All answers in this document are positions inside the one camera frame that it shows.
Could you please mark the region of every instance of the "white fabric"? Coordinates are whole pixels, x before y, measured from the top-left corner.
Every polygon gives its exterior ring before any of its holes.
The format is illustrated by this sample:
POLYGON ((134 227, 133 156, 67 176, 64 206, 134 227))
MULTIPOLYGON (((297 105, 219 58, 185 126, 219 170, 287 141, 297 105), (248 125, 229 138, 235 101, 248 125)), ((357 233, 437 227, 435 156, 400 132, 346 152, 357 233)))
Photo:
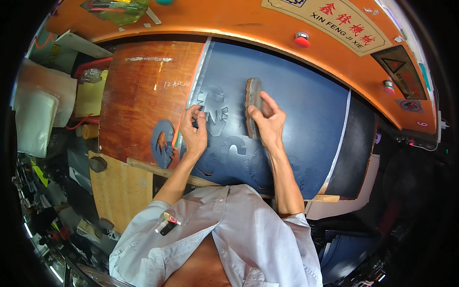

·····

* **WORK ORDER**: The answer must consist of every line from the entries above that contains "before".

* **RESULT OF THE EXERCISE**:
Could you please mark the region of every instance of the "white fabric"? Coordinates are whole pixels, x before y, measured from the top-left corner.
Every polygon gives its exterior ring before any of its holes.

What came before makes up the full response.